In the olden times, before social distancing became the new normal, extroverts would happily go to the office, congregate with friends, and even chat up perfect strangers to get the stimuli they need. That’s because extroverts are energized by being around other people—a fact that may be misunderstood by more introverted people. A 2019 report by researchers from the University of Toronto described the “prototypical extrovert” as talkative and outgoing, as well as preferring to take charge, express positive emotion, and seek out new experiences. These attributes give them a “small, persistent advantage in the workplace,” the report found.
But now that one in three workers has been sent home for an undetermined period of time during the to work remotely and physically distance, extroverts may be at a disadvantage. “With extroverts, the superpower is building community,” says psychologist Melba J. Nicholson Sullivan. “How do you build and sustain community without this physical contact, without being present with people and being able to read and feel their energy?” she says. Without such stimuli, extroverts may feel lonely, sad, or depressed.
A combination of technology and resourcefulness is helping some extroverts cope with their isolation. Here are some ways extroverts can connect in an era of social distancing:
Opt for face time
Whether it’s a meeting with coworkers or a virtual happy hour with friends or your monthly book club, make ample use of the videoconferencing tools available to you, says executive coach and leadership consultant Susan Bernstein. One of her corporate clients sent employees money for lunch and then hosted a virtual social lunch on Zoom for coworkers to connect. “There are ways that we can join other virtual gatherings and start our own gatherings,” she says.
Reach out to colleagues
Deloitte principal Melinda Reno leads a team and is a self-described extrovert. She craves the social interaction of her office, “even if it’s just me in the same room as others and not directly working with them just hearing the buzz of activity around me. It keeps me going,” she says.

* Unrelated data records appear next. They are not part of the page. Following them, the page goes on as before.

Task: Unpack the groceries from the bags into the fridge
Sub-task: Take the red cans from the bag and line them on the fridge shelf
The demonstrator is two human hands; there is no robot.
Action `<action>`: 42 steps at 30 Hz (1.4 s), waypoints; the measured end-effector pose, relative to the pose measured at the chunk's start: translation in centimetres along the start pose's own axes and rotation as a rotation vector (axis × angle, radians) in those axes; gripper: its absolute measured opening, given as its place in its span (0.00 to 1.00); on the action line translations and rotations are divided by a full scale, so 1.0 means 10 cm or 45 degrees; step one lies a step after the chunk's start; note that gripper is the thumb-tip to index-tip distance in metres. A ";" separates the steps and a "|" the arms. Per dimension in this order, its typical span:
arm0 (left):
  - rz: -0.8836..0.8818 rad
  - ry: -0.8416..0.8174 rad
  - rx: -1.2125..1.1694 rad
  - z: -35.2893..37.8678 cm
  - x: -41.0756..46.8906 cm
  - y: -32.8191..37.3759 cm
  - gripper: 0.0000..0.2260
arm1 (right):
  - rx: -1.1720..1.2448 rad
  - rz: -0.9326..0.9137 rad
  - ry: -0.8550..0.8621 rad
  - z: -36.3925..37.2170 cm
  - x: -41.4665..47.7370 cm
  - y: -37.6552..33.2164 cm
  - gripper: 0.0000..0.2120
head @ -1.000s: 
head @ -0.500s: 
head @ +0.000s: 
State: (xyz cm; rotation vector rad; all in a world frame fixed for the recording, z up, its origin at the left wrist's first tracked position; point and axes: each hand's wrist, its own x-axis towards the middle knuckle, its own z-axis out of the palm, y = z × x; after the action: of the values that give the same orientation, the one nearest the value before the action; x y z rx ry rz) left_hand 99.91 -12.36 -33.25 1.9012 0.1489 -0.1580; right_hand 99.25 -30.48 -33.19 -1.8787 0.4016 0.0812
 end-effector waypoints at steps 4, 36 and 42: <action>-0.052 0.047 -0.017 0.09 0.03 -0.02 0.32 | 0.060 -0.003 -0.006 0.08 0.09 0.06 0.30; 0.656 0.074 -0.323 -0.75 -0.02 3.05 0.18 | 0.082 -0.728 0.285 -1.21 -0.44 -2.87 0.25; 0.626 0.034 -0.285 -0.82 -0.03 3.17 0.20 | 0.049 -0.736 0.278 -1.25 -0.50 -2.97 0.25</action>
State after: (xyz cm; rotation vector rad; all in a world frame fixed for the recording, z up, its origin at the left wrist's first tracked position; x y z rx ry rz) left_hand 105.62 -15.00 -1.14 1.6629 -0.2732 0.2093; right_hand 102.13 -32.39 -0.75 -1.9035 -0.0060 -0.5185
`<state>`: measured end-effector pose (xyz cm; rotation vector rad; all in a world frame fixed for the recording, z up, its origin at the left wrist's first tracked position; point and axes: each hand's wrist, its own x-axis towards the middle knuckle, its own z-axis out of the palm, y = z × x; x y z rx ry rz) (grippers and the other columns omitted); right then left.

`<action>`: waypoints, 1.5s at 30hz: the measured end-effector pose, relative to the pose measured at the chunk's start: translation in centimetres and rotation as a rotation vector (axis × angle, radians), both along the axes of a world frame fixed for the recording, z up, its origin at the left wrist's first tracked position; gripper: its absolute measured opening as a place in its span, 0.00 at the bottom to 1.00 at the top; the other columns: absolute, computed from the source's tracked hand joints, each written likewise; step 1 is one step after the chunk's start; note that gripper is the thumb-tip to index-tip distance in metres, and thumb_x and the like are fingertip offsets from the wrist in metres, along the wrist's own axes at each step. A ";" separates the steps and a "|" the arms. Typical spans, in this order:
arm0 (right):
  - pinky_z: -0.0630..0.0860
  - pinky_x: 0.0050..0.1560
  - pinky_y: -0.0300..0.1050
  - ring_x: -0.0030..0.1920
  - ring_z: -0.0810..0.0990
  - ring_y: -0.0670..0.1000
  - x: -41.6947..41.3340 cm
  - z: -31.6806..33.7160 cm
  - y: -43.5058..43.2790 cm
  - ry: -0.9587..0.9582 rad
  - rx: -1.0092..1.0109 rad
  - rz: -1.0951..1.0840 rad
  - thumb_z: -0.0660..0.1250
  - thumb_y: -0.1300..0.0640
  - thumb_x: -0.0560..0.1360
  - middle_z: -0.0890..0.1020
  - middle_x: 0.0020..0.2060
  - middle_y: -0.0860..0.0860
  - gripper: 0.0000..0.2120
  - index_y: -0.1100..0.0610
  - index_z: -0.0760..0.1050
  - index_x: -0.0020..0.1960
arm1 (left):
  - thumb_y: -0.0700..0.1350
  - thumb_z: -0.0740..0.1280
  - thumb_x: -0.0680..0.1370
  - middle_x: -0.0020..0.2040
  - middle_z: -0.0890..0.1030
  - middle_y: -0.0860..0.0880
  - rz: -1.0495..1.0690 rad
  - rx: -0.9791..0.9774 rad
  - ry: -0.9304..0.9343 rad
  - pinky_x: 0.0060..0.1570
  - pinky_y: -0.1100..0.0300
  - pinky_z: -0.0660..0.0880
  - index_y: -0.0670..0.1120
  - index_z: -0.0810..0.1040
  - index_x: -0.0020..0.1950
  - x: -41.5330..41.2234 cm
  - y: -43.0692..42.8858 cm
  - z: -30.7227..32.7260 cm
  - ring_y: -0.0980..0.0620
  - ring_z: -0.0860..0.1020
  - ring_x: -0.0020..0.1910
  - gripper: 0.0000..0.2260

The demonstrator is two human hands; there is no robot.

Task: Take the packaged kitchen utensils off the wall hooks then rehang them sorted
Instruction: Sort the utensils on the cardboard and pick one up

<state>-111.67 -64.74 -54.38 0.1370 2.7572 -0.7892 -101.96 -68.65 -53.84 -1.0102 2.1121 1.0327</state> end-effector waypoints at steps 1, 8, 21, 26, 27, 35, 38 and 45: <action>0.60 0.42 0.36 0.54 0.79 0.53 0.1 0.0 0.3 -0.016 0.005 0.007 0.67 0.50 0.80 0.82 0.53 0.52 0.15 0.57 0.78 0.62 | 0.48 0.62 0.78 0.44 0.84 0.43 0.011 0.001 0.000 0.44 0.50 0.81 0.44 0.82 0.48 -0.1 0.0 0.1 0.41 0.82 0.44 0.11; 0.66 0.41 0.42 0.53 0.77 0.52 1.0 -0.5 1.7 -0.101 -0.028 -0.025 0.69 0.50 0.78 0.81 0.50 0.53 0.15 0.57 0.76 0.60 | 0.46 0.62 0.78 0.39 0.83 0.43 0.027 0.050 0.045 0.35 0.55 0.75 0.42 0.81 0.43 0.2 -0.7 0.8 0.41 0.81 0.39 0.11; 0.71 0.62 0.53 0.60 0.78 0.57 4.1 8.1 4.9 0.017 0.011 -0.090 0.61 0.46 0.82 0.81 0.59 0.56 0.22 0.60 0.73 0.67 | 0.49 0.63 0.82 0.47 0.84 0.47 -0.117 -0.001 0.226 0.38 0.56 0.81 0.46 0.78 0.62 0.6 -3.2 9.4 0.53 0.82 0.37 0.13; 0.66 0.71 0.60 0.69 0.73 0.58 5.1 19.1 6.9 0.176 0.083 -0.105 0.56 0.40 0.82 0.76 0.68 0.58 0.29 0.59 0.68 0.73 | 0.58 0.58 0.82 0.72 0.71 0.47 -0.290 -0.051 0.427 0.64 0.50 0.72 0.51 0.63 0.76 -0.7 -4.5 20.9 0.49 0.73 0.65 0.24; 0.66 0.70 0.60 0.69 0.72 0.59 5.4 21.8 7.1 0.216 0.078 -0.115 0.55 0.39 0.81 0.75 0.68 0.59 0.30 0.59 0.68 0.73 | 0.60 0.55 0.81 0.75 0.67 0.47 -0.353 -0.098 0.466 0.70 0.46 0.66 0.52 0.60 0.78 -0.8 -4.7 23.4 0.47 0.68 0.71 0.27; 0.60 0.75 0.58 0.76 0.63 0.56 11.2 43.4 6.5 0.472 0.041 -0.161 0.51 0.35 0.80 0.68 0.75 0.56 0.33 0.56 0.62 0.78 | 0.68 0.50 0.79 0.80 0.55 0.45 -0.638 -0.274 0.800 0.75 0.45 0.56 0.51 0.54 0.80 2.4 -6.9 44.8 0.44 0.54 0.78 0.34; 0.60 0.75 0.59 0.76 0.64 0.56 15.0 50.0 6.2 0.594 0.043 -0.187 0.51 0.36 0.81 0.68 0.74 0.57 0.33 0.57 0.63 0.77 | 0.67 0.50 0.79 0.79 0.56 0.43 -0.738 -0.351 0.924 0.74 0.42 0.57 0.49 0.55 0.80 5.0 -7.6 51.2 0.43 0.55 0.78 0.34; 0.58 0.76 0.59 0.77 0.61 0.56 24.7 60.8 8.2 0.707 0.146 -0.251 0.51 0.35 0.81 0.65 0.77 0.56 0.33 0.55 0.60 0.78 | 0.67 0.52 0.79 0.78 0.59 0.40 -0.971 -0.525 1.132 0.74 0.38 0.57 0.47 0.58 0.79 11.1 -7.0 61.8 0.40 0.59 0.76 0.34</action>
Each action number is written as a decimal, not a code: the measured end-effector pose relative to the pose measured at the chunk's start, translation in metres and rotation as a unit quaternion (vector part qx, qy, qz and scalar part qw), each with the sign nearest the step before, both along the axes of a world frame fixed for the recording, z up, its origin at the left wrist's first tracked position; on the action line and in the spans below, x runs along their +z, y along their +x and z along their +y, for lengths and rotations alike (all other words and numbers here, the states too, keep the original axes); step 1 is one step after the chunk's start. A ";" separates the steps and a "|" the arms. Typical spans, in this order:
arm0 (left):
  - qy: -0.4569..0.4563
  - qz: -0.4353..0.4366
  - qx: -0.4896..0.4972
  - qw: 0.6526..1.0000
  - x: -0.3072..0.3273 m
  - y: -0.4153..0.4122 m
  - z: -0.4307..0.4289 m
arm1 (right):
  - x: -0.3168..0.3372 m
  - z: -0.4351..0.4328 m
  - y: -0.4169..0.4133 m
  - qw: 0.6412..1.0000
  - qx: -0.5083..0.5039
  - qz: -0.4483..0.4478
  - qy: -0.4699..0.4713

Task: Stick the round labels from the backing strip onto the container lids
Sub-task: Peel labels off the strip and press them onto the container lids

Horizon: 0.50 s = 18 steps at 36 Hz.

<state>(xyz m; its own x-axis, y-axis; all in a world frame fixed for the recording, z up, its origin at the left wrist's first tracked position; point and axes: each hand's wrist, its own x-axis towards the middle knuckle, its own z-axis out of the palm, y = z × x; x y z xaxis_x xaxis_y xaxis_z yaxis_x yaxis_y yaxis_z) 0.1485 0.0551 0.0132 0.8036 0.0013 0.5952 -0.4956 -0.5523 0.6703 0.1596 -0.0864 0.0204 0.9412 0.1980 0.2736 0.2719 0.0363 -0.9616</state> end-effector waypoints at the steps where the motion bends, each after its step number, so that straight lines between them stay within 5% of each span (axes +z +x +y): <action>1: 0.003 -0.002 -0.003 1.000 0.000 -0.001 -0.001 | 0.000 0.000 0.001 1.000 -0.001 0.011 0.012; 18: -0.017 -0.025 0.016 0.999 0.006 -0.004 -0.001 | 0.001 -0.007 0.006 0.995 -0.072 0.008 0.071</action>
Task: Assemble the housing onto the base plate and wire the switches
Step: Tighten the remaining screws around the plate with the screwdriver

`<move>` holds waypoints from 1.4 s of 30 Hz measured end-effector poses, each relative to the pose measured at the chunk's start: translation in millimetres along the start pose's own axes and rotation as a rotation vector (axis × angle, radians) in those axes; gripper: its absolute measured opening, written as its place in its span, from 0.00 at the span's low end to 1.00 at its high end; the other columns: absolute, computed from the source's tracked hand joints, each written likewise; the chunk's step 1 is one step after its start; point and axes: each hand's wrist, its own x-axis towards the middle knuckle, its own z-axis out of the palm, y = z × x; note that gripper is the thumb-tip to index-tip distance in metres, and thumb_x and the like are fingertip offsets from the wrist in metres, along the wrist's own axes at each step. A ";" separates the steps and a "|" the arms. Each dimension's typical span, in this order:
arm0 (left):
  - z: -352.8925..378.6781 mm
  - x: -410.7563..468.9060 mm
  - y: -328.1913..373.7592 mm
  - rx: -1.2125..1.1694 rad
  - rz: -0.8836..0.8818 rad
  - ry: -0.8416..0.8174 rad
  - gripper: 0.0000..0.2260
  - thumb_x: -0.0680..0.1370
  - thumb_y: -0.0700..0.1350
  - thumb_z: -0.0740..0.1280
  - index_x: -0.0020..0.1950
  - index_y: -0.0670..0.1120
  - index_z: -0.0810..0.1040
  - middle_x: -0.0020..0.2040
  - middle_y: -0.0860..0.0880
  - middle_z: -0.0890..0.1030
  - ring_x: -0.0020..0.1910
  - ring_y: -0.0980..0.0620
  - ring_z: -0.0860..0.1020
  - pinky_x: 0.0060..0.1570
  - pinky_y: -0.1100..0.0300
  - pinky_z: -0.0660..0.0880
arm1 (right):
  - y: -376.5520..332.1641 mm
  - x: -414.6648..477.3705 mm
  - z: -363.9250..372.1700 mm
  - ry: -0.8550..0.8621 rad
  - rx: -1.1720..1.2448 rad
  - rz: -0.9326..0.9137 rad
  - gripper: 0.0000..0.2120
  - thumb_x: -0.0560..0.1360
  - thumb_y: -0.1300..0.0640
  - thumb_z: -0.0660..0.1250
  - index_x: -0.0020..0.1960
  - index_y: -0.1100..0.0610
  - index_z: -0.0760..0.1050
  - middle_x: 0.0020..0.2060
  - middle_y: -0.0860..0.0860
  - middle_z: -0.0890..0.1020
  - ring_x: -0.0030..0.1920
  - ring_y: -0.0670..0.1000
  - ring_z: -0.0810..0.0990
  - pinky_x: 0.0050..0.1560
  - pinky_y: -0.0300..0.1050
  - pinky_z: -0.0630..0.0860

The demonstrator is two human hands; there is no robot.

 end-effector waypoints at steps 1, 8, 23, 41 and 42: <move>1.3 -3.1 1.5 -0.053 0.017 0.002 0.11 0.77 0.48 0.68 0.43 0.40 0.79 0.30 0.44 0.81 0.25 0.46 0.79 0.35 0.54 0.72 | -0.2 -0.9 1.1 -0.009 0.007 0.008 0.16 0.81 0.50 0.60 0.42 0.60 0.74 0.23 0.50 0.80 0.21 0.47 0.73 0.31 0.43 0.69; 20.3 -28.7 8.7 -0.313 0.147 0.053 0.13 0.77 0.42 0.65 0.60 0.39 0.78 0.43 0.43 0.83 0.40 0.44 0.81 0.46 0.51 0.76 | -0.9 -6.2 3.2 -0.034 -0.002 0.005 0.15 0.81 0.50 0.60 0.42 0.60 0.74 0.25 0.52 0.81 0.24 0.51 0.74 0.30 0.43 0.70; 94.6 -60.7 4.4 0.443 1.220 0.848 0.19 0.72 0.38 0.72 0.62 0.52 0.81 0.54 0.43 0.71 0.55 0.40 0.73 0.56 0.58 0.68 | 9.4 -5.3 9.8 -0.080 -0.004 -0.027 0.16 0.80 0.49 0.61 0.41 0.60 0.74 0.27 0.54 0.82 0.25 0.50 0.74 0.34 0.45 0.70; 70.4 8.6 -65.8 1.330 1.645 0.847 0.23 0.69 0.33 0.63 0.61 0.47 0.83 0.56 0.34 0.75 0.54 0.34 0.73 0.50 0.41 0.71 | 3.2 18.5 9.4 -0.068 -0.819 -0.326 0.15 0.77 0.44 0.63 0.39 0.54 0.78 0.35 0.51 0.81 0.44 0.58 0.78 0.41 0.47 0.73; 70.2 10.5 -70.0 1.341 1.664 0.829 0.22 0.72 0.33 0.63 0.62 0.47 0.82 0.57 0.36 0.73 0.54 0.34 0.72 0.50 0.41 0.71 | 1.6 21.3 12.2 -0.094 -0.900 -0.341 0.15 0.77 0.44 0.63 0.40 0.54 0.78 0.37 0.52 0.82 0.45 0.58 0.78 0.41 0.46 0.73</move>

Extroverts may find it helpful to talk things through with others, so having access to coworkers is important. Reno has found that her style has changed a bit since she’s been working remotely, and she’s thinking through her ideas more before she reaches out to colleagues for input and discussion. “Instead of jumping right on my idea that I want to start brainstorming on, why don’t I spend a little bit more time thinking it out, jotting it down, getting a little bit more out of it to stress test and proof point it, get it more organized,” she says. By bringing more developed ideas to colleagues, she finds the discussions are more fruitful.
Seek out interactive experiences
Beyond the office, Reno finds that feeding her competitive nature helps stave off the effects of remote work. She does online group exercise classes for the interaction and competition. “I immediately ordered a Peloton because I liked the sense of the leader board competition, seeing people in the room on my screen. That made me feel like I was with a group and that I was competing there,” she says.
Sullivan says that more interactive experiences are emerging to help people deal with isolation. Derrick Jones, known as DJ D-Nice, has been live-streaming dance parties on Instagram, which have attracted tens of thousands of viewers. Artists are turning to Zoom to connect with fans. And apps like Zenly turn social distancing into a game you can play with friends.
Change of scenery
Sometimes, Reno finds that simply changing her environment helps her get the stimuli she needs. If you regularly work in your home office, try working in a different part of your home. Or try doing different tasks in different locations. She also gets creative with meetings, encouraging team members to go for a walk while they’re meeting, assuming that’s safe to do in their neighborhood.
Seek the feedback you need
“Some extroverts may have difficulty navigating intruding thoughts or emotions that are more easily avoided when they are with other people. Others may struggle with people-pleasing and be challenged when there is an absence of immediate feedback,” Sullivan says. If you’re feeling the weight of these negative emotions or troubling thoughts, reach out to others for feedback or reassurance. Or find community through some of the interactive experiences or virtual get-togethers that are emerging now.
Social distancing has also led some to find creative ways to give back. Some professionals are hosting streaming tutorials in their areas of expertise. Bernstein has been hosting online events to give people a place to talk about how they’re feeling in this time of uncertainty. These types of interactive events can help you connect with others.
Finally, Sullivan says extroverts should be mindful of self-care during this time. Notice when you’re being unkind to yourself and how you’re dealing with the sources of stress you’re facing from isolation. “What have we been practicing in terms of community? What have we been practicing in terms of how we take care of ourselves and whether or not we’re kind to ourselves when we make a mistake,” she says. “That’s the ask all of us is to really start to look at what have we been practicing. What’s the training that we fall into?” And when we see areas where we need help or are not being kind to ourselves, then it’s time to look for ways to expand our tool kit, she says.